Each line below that contains the word "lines" must be copied.
+---+
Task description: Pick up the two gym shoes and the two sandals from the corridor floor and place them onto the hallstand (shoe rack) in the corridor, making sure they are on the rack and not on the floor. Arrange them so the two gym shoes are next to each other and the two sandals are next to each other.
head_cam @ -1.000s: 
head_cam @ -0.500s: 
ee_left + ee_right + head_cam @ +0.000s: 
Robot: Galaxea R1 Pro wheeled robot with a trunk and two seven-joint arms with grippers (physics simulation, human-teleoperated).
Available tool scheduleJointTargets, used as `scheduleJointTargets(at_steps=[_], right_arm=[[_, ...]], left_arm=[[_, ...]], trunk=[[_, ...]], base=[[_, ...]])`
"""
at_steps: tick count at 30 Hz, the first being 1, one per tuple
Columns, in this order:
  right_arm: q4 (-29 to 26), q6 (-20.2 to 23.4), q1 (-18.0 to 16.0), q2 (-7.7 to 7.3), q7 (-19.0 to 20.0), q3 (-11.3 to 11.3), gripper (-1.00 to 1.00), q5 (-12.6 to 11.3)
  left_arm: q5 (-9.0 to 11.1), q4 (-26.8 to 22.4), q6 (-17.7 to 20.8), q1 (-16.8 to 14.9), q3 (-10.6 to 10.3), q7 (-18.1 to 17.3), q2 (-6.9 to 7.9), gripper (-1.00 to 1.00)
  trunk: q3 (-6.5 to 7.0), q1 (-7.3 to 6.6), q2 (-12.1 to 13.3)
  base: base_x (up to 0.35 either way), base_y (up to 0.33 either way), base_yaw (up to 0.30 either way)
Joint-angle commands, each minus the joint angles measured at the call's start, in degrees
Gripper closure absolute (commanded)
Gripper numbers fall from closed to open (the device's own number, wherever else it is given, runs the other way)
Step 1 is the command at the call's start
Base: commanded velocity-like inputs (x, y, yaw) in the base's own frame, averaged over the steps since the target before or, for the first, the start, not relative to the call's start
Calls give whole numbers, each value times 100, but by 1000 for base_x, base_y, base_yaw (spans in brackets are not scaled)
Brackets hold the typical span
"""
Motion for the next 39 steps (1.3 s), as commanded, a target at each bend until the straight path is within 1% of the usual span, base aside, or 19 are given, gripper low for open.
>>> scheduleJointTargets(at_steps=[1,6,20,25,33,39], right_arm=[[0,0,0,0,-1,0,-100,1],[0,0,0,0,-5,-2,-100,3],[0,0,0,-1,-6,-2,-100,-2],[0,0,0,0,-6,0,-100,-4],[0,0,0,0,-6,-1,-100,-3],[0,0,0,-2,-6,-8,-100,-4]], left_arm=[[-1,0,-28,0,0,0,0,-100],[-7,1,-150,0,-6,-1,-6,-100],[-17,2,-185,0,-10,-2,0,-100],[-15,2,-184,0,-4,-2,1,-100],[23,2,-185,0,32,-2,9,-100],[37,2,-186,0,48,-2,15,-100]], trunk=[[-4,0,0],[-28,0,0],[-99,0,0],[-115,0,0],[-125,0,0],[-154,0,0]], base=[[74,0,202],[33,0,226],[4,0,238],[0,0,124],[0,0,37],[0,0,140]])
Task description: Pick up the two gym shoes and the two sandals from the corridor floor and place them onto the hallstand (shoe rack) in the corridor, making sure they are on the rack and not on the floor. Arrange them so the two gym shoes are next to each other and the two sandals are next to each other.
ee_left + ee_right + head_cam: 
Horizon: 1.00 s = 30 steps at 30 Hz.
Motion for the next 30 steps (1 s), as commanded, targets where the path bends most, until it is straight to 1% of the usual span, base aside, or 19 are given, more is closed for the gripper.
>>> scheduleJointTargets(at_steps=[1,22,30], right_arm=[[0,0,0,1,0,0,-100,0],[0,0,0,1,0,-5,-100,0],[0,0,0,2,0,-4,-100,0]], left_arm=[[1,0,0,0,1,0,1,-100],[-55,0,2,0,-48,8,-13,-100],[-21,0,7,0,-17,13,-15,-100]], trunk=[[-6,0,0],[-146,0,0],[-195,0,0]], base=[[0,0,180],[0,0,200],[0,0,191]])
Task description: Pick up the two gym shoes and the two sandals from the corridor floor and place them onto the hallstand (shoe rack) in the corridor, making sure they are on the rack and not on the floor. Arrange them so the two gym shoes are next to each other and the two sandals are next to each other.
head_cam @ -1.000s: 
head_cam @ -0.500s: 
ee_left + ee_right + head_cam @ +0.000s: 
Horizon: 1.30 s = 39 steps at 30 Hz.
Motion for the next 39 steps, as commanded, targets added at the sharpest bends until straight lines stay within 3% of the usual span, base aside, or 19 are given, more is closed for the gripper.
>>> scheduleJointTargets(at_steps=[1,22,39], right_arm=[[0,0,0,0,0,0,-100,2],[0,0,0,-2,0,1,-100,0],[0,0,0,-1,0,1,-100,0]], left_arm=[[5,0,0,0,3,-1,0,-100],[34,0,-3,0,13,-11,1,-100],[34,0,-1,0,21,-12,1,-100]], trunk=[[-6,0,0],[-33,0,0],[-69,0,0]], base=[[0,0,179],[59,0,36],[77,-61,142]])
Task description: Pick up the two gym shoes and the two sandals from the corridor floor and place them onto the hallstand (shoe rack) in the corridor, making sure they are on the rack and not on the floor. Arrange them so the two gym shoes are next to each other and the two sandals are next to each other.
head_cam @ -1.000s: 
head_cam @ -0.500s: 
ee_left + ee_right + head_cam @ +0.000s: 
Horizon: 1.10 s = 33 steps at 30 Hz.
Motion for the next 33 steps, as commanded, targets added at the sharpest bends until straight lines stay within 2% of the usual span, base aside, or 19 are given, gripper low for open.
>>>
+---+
* **RESULT BELOW**
Motion for the next 39 steps, as commanded, targets added at the sharpest bends until straight lines stay within 3% of the usual span, base aside, or 19 are given, more is closed for the gripper.
Motion for the next 33 steps, as commanded, targets added at the sharpest bends until straight lines stay within 2% of the usual span, base aside, or 19 are given, gripper low for open.

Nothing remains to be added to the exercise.